Exercise →
Only the lines below from the one containing "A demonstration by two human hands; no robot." through the one containing "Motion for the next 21" belong in the answer, set down exactly, with the pictures left out.

Raw data →
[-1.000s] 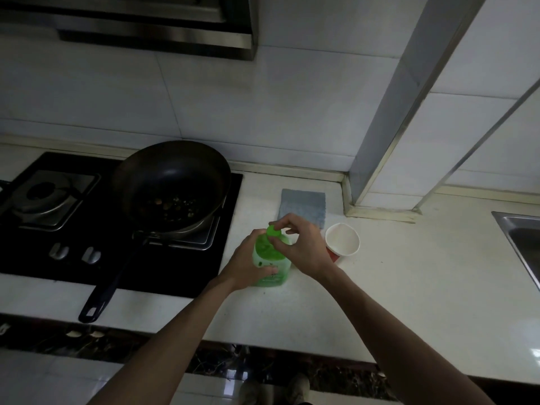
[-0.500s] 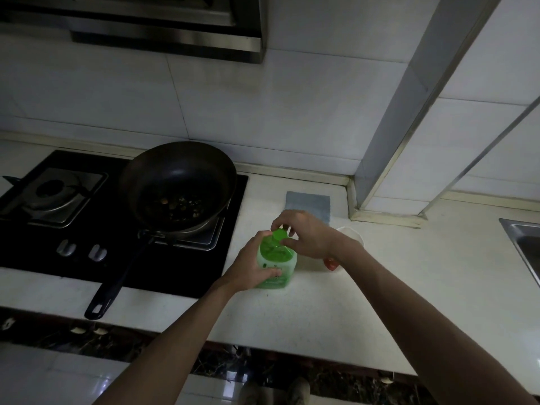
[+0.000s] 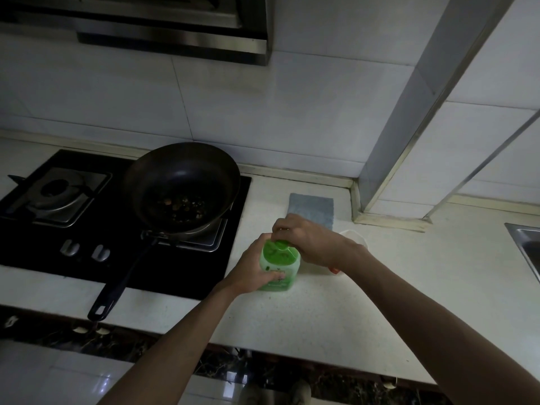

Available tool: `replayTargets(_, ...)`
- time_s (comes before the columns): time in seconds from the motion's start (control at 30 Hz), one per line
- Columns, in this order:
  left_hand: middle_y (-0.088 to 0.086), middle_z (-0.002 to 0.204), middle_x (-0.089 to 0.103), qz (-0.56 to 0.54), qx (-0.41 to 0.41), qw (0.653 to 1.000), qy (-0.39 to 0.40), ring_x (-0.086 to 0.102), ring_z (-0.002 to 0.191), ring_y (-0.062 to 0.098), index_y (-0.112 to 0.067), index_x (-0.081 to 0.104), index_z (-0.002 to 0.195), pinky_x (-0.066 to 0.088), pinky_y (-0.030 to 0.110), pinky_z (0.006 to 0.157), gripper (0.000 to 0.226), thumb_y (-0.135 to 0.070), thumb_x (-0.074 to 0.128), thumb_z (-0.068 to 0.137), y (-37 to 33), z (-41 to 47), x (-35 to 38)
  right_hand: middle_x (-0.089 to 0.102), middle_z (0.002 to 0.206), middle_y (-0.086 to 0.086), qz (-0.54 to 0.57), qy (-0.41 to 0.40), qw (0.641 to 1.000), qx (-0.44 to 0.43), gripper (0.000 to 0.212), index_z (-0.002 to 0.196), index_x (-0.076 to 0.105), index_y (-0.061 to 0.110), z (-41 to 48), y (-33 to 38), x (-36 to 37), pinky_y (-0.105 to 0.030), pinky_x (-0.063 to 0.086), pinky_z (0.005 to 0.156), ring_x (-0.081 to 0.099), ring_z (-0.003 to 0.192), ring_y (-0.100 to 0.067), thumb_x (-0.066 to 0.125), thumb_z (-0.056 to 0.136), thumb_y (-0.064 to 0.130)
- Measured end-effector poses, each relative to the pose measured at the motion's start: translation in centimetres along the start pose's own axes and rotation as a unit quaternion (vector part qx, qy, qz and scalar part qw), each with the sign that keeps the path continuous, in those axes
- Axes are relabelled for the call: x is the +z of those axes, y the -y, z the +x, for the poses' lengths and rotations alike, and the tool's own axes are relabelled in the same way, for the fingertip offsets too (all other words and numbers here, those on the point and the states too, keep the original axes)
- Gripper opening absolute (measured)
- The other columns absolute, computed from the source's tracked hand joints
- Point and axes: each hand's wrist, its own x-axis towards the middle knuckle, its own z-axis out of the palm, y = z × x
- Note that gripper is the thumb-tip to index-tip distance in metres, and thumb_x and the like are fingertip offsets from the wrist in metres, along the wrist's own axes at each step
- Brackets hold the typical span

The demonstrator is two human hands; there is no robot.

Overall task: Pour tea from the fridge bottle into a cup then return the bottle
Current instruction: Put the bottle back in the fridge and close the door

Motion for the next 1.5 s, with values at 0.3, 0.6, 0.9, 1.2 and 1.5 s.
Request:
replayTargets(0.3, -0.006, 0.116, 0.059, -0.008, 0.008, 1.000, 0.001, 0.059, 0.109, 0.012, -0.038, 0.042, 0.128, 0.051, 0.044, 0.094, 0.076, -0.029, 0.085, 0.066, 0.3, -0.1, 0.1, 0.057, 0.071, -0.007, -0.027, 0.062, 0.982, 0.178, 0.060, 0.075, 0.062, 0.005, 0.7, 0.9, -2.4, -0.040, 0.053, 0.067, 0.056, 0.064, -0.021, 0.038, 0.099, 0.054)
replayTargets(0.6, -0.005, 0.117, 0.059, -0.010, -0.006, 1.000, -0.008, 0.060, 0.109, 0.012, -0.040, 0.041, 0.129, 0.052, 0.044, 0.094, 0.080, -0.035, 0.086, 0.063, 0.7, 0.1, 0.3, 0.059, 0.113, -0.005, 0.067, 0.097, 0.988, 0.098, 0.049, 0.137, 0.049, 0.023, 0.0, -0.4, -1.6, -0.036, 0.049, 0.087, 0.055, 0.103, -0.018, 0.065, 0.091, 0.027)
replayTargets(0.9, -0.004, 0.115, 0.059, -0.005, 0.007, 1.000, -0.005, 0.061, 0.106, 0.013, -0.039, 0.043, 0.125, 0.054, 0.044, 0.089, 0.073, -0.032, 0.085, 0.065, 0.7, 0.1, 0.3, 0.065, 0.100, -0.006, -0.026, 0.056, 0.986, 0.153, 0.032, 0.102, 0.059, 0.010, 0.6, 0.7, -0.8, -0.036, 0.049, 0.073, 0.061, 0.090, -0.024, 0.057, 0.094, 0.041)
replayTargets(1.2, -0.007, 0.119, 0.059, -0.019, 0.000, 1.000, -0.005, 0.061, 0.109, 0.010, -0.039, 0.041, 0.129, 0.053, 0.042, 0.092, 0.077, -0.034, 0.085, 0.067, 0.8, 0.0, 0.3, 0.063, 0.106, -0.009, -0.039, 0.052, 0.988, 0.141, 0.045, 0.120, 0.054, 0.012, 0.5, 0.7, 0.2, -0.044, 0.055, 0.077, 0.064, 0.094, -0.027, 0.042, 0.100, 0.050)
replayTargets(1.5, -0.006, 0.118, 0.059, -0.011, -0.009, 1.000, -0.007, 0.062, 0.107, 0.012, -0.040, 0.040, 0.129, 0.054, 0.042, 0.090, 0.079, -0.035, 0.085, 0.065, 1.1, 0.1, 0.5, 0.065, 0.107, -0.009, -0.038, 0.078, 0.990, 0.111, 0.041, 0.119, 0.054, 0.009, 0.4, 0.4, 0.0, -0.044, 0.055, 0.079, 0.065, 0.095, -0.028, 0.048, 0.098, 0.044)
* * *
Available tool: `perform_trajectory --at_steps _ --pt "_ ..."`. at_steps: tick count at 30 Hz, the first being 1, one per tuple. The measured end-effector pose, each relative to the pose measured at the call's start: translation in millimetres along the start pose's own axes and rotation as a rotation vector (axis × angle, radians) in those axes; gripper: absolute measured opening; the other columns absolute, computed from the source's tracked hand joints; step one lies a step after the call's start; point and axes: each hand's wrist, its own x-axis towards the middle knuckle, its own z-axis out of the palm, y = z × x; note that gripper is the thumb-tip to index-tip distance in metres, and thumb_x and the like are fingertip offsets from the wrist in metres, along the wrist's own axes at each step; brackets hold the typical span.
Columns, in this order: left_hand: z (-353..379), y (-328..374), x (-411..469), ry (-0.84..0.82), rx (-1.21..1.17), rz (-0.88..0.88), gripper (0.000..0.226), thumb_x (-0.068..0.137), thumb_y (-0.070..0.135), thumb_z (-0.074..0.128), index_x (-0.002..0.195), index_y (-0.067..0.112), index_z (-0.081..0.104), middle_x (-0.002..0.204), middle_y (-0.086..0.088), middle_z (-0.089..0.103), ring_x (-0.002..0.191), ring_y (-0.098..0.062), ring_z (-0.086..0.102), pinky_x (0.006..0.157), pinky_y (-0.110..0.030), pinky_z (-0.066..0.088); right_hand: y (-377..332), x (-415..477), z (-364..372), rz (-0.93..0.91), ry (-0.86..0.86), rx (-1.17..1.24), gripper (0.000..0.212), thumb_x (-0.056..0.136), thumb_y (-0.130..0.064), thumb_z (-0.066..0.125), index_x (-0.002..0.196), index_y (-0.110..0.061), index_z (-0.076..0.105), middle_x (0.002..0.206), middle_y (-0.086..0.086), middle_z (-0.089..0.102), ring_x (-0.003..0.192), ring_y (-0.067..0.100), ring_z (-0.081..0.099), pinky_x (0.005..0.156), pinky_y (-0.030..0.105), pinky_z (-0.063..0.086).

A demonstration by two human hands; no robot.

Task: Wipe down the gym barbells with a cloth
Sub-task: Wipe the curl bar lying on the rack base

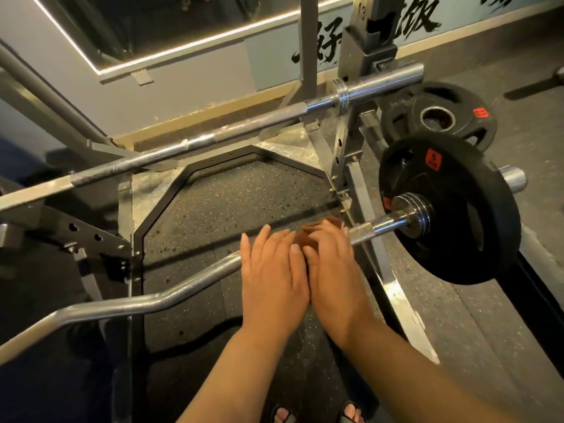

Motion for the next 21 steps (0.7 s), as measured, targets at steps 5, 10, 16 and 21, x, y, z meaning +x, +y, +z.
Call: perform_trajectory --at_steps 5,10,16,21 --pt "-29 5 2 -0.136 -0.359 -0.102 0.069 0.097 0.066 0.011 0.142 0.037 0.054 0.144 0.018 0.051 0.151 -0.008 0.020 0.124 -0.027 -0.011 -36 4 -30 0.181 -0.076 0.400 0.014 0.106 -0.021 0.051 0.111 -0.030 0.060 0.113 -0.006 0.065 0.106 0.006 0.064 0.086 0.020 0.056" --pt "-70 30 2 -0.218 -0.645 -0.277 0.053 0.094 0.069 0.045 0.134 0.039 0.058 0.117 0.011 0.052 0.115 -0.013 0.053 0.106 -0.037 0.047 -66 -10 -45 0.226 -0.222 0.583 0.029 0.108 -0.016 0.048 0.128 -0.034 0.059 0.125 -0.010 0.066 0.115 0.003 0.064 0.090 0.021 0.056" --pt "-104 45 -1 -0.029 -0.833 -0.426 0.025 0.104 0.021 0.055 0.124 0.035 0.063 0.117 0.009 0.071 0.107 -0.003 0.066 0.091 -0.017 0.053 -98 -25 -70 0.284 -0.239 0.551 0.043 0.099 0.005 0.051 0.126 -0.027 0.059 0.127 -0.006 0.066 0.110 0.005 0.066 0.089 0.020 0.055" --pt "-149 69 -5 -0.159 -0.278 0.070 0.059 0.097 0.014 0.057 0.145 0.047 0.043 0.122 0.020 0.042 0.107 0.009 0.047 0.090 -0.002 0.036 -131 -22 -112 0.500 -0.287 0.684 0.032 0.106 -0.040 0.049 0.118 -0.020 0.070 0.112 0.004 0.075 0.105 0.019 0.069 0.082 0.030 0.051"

Solution for this problem →
A demonstration by two human hands; no robot.

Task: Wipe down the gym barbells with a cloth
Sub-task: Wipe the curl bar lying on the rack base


Motion for the next 21 steps (0.7 s), as measured, targets at steps 5, 10, 16 and 21, x, y, z meaning +x, +y, +z.

This output has been given in full.